Cuda, Glib, GCC, Poetry, and Descending One Layer of Abstraction

Hey! TLDR, I am having a hard time getting Flox to reconcile a few dependencies and have been going back and forth on it enough that I am wondering if I’m “missing the point” of the whole Flox / Nix ecosystem.

I started using flox maybe 4 or 5 months ago now, and it’s been pretty useful. However, for context, I’m quite “new”–I’ve been programming for <3 years, have really only started shipping stuff to a production environment in the last year, and have only done so as a solo dev without supervision in the last 6 months. Suffice it to say, I’ve never touched nix directly before and don’t really understand how it works.

I’m using a poetry environment nested inside of flox, and it’s been working quite well. It came time to add some gpu acceleration to my project via pytorch, and I had to get cuda working. After much pain, I can use nvcc to compile a cu script in flox. And, pytorch works on my machine in a poetry environment outside of flox. However, it’s not working in flox.

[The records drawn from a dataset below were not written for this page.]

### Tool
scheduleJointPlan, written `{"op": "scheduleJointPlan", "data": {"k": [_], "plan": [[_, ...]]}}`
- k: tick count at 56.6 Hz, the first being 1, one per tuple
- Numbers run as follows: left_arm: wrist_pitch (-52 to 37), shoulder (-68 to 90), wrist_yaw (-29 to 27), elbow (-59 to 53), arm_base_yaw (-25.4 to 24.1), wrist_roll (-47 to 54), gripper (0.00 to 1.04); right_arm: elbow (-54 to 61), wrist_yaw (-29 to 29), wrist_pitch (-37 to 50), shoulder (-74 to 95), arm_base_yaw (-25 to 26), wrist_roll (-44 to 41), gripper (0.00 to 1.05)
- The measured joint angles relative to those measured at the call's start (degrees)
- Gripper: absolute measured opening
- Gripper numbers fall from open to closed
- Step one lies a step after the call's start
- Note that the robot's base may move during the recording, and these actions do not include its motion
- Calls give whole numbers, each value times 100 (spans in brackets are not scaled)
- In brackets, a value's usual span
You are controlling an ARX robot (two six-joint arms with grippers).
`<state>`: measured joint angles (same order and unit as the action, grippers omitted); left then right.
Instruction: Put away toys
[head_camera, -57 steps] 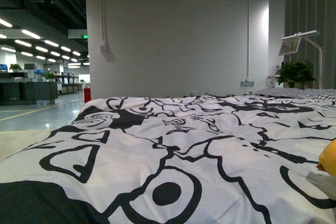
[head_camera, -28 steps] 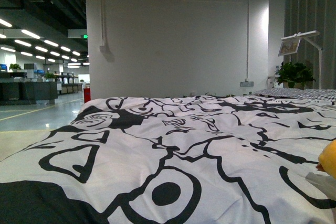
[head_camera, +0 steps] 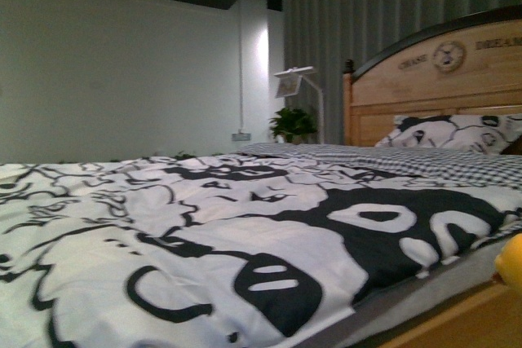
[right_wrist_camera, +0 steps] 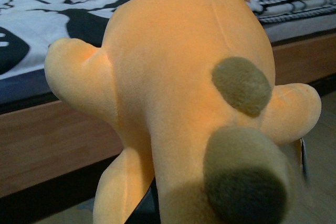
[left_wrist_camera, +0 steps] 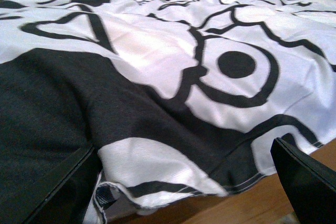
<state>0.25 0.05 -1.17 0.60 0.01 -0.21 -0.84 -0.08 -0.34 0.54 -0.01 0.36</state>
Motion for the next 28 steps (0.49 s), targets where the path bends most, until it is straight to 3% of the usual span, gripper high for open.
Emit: {"op": "scheduleJointPlan", "data": {"k": [28], "plan": [[0,0,122,0,4,0,98,0,7,0,0,-2,0,7]]}}
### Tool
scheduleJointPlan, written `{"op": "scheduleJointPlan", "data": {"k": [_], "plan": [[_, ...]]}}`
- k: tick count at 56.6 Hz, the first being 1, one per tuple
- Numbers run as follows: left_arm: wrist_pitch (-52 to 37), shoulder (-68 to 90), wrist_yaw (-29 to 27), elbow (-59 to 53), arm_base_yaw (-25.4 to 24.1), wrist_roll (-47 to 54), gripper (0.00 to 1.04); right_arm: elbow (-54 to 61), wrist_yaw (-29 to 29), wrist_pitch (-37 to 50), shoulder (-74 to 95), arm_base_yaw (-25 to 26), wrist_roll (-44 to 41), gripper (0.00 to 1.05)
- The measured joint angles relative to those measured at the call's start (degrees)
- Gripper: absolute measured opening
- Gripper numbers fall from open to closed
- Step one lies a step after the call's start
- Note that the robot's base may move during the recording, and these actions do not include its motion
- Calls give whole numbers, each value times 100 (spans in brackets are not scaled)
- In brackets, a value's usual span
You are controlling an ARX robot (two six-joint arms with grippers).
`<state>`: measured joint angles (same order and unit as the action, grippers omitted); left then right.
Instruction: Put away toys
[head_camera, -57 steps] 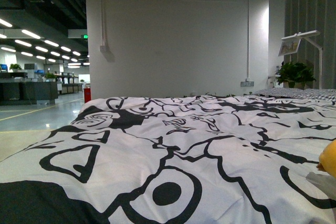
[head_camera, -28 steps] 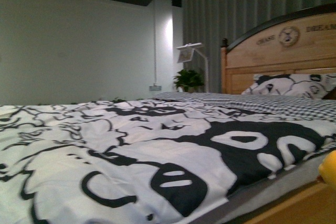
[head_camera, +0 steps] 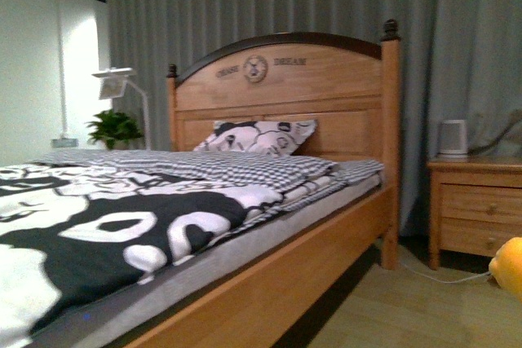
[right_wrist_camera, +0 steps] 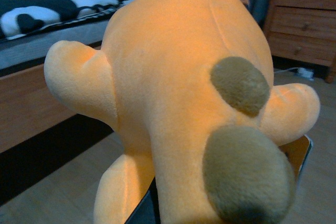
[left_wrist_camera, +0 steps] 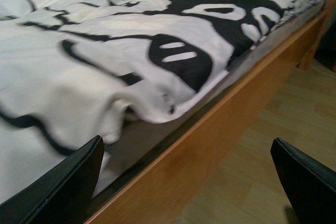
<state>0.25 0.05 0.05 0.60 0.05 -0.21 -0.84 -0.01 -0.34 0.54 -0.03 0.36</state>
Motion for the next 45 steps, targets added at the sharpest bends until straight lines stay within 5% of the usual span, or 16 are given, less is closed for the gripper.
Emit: {"op": "scheduleJointPlan", "data": {"k": [45], "plan": [[0,7,15,0,4,0,98,2,-72,2,-11,11,-4,7]]}}
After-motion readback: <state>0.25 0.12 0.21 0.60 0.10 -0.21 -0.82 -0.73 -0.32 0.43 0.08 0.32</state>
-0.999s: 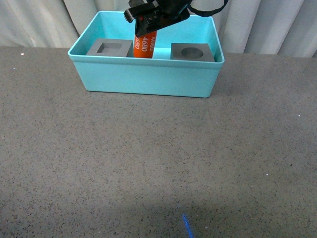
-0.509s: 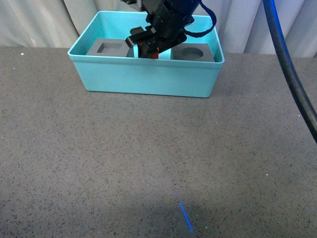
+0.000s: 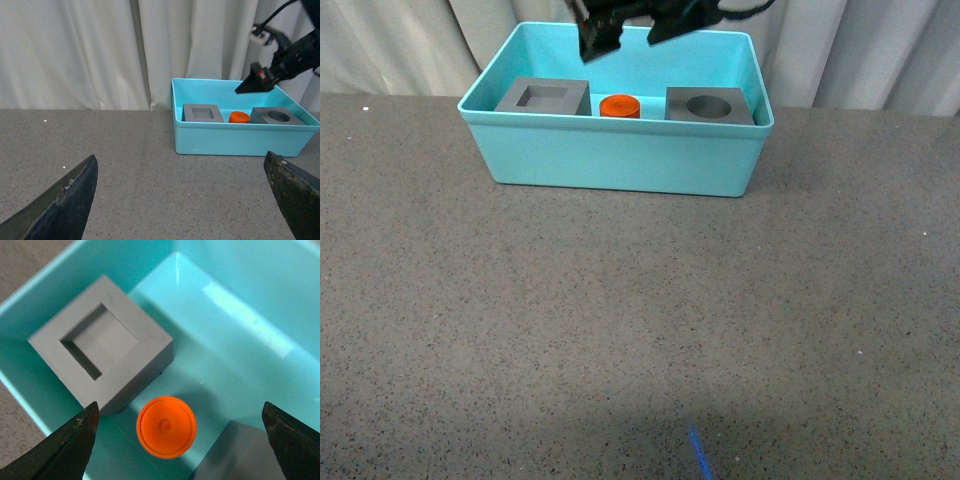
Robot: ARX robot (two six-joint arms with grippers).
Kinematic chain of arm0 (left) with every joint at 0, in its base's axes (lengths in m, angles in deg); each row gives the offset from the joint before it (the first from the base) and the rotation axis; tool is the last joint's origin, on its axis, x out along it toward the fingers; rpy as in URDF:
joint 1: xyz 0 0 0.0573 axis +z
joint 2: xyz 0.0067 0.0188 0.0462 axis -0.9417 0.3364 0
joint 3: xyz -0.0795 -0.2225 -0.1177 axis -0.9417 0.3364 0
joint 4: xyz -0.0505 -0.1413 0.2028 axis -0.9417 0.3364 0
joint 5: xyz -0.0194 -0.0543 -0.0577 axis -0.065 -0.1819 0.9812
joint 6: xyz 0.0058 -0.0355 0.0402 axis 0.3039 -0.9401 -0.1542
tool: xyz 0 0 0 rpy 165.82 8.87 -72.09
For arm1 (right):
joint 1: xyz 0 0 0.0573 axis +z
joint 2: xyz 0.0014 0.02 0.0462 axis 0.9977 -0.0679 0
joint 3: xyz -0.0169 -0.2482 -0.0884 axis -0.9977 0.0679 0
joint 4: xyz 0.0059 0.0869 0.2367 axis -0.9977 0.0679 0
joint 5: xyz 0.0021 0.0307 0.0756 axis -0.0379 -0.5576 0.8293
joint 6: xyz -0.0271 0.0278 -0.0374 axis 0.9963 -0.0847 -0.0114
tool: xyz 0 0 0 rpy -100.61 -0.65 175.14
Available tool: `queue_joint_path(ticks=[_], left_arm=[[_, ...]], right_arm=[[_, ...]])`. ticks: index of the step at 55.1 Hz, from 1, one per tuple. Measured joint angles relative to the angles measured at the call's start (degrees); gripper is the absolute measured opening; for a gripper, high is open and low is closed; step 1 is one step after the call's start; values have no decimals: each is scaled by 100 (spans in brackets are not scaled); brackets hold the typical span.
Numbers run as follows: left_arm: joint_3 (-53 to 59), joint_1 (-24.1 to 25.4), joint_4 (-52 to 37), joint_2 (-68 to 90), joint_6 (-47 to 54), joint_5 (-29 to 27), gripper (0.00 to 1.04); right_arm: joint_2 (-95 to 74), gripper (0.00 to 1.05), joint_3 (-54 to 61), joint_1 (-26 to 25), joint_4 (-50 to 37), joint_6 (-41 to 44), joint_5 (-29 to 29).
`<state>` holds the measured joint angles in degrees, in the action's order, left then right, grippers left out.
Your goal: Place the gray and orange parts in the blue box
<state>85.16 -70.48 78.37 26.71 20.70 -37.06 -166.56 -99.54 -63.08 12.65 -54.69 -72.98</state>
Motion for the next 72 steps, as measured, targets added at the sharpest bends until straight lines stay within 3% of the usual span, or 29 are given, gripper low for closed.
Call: queue_joint_path(ticks=[16, 31, 48, 65, 72], left_arm=[[0, 0, 0, 0, 0, 0, 98], [0, 0, 0, 0, -2, 0, 98], [0, 0, 0, 0, 0, 0, 98], [0, 0, 0, 0, 0, 0, 98], [0, 0, 0, 0, 0, 0, 98]], right_arm=[[2734, 95, 2728, -457, -1436, -195, -761], [4975, 95, 5598, -409, -2535, -457, -1746], [7401, 95, 8048, -422, -2540, -1115, -3034], [8649, 95, 9178, -584, -2260, -1220, -3121], [9042, 95, 9556, -597, -2426, -1174, -3436]])
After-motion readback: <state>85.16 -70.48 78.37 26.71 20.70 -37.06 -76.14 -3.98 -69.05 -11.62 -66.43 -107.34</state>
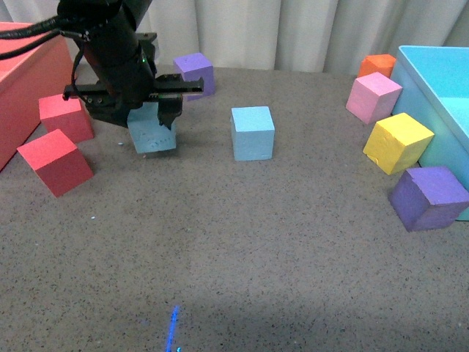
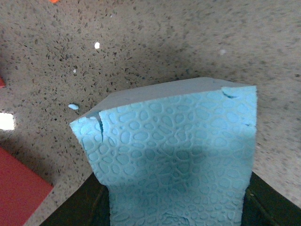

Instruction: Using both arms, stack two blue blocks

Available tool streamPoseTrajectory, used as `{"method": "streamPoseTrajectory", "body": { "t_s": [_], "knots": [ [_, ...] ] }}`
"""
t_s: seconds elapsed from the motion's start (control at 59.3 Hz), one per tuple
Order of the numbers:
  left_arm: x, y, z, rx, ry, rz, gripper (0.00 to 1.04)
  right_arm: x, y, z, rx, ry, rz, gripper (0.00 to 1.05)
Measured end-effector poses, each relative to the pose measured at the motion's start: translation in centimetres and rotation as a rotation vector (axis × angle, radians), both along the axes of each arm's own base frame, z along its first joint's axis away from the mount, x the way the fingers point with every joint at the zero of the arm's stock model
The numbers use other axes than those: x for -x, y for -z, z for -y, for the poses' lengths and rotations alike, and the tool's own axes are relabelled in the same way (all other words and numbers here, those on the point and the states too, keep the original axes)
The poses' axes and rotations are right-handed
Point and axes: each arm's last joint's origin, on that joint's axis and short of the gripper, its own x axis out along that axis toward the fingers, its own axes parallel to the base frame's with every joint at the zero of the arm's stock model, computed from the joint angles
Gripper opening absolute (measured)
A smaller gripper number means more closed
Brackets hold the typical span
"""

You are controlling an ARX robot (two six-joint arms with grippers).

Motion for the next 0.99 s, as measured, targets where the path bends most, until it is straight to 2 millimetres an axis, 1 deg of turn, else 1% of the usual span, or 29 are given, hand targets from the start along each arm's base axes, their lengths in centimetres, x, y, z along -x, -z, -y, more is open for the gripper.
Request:
{"method": "streamPoseTrajectory", "body": {
  "t_s": [0.067,0.101,0.169,0.236,0.287,0.455,0.658,0.995],
  "knots": [
    [0.8,-2.3,1.2,0.019,0.015,0.041,0.48,0.0,0.0,0.0,0.000,0.000,0.000,0.95],
    [1.3,-3.9,2.1,0.033,0.026,0.068,0.48,0.0,0.0,0.0,0.000,0.000,0.000,0.95],
    [2.0,-5.4,3.5,0.045,0.047,0.088,0.48,0.0,0.0,0.0,0.000,0.000,0.000,0.95],
    [2.5,-6.3,4.6,0.046,0.060,0.097,0.48,0.0,0.0,0.0,0.000,0.000,0.000,0.95],
    [3.0,-7.0,6.2,0.040,0.079,0.095,0.48,0.0,0.0,0.0,0.000,0.000,0.000,0.95],
    [3.2,-7.3,9.1,0.027,0.110,0.067,0.47,0.0,0.0,0.0,0.000,0.000,0.000,0.95],
    [2.4,-6.9,12.1,0.004,0.118,0.043,0.47,0.0,0.0,0.0,0.000,0.000,0.000,0.95],
    [1.4,-5.5,14.6,-0.016,0.118,0.007,0.47,0.0,0.0,0.0,0.000,0.000,0.000,0.95]
  ]
}}
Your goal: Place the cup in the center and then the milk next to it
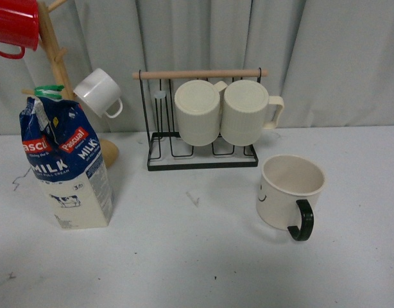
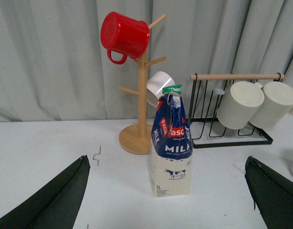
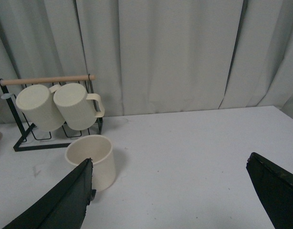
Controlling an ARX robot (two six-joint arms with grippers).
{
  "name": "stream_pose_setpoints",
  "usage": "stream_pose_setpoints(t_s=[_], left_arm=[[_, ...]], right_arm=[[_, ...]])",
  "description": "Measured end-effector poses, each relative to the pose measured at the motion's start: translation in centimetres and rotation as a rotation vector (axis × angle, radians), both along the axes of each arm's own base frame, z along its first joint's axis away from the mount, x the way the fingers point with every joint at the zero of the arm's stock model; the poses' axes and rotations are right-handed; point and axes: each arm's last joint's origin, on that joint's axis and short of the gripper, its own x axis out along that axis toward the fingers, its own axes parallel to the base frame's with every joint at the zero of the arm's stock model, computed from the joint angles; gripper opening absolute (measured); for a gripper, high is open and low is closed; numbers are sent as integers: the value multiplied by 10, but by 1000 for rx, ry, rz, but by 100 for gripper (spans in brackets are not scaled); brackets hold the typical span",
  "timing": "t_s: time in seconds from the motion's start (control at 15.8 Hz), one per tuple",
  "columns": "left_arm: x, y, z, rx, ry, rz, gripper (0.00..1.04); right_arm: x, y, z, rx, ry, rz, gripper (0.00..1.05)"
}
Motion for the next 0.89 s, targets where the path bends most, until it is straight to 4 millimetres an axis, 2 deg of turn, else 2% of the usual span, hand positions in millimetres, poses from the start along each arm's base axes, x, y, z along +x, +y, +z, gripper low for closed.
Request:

In the flox env, I dropped down to pycuda from torch and I found that for some reason flox was pointing to cuda 32 bit. When I forced it to point to cuda 64 bit, this issue I kept having with GCC and Glib popped back up, where it seems flox keeps trying to point to some version of glibc that is not actually compatible with cuda & my machine.

My instinct would be to try and pin glib to a version that works for me (2.35), but a) I don’t know how to do this as glibc does not have specific numbered versions in flox and b) it seems like it would be a bandaid over some underlying issue.

So, I guess I feel like I have to be missing something big here, and maybe it’s obvious–am I supposed to be installing cuda & nvidia drivers in flox, too? If so, do I then define a specific version for every machine I use?

It seems like either that is the case, or I need to understand flox better and perhaps edit whatever in flox is the equivalent of the nix shell?

I don’t know, I’m kind of lost, any direction would be helpful.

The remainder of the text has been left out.